Morgenstern died on the 3rd of Cheshvan 5700 (October 16, 1939). His coffin was brought to Warsaw and he was buried in the city's Jewish cemetery. After his death, his son, Rabbi Binyamin Paltiel, was appointed his replacement, who was deported to Auschwitz in 1945, where he was murdered.

==Descendants==
- Mendele - a rabbi in Węgrów. He was murdered in the Holocaust. Father-in-law of Ya'akov David Baruch of Palinza-Vorka.
- Moshe David - died in his youth in Warsaw, in 1938
- Binyamin Paltiel - presided over his father's yeshiva. From 1932 he served as rabbi of Sterdyń, near Sokolow. He was the son-in-law of Rabbi Yosef of Amshinov. After the death of his father he was crowned his successor. He was murdered in Auschwitz shortly before the camp was liberated. (Note: During the Holocaust he escaped to Warsaw and after the revolt was deported to Auschwitz, where he died in late 1944.)
- Esther, wife of Reuven Baruch Rabinowitz, son of Shraga Yair Rabinowitz, of the family of the Yid Hakudosh from Peshischa.
- Taba, the wife of Pesach Shneur of Kurów.

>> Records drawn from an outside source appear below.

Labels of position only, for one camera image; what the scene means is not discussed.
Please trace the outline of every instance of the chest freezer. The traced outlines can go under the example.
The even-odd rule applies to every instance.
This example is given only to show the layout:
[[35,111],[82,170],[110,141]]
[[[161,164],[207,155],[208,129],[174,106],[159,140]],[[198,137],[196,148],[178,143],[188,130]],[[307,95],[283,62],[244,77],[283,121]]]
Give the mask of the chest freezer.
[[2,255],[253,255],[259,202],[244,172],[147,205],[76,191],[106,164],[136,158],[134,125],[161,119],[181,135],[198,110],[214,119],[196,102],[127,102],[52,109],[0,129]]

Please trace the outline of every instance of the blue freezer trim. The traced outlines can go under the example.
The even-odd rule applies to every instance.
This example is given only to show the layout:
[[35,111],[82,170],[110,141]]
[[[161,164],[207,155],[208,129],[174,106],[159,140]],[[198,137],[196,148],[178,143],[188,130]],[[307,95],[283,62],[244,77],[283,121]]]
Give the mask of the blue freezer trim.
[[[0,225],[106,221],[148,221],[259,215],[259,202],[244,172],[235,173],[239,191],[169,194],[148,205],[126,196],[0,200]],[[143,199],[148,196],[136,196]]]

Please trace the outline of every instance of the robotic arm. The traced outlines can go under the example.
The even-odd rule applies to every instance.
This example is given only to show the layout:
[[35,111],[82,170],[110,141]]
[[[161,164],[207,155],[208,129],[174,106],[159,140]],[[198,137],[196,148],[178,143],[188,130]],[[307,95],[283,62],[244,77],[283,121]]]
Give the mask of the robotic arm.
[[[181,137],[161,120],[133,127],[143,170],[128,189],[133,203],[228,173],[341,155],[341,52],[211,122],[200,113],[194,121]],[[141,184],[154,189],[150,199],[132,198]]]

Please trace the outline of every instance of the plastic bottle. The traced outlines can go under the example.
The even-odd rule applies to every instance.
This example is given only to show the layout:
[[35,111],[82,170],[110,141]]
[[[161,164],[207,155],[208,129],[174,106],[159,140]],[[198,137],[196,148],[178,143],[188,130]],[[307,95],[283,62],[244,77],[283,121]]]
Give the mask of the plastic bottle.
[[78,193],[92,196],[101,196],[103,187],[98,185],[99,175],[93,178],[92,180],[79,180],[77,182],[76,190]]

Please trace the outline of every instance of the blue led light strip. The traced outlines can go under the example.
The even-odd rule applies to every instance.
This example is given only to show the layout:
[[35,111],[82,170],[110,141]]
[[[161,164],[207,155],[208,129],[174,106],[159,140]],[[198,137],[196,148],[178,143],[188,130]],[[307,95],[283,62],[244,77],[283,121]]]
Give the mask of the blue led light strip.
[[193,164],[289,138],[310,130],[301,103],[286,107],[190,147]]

- Rachel, wife of Yehudah Leib Eiger, son of the Admor of Lublin Azriel Meir Eiger.
- Beila Rahma, wife of Nachum Mordechai Perlov, Rebbe of Novominsk. Their son was Yaakov Perlov, Rebbe of Novominsk, one of the leaders of Moetzes Gedolei HaTorah in the United States.
- Yocheved, wife of Avigdor Jakubowicz of Łódź.
- Rivka, the wife of Israel Aharon Bornstein, son of the Admor of Sochaczew Shmuel Bornstein, author of Shem MiShemuel.
- Sara, the wife of her relative Benjamin Morgenstern, son of Ya'akov Aryeh Morgenstern of Wyszków.
- Leah, the wife of Aharon-Ya'akov Greenberg, who served as a Knesset member on behalf of the Mizrachi party.

His grandson Mendel Meir Morgenstern, son of his son Moshe David, escaped from Poland under the command of his grandfather, and served as Rebbe of Kotzk-Sokolov. For many years he lived in Tel Aviv, and in the 1990s he moved to Bnei Brak and opened a Beit Midrash there. He published some of his grandfather's surviving letters in a book called She'erit Yitzchak.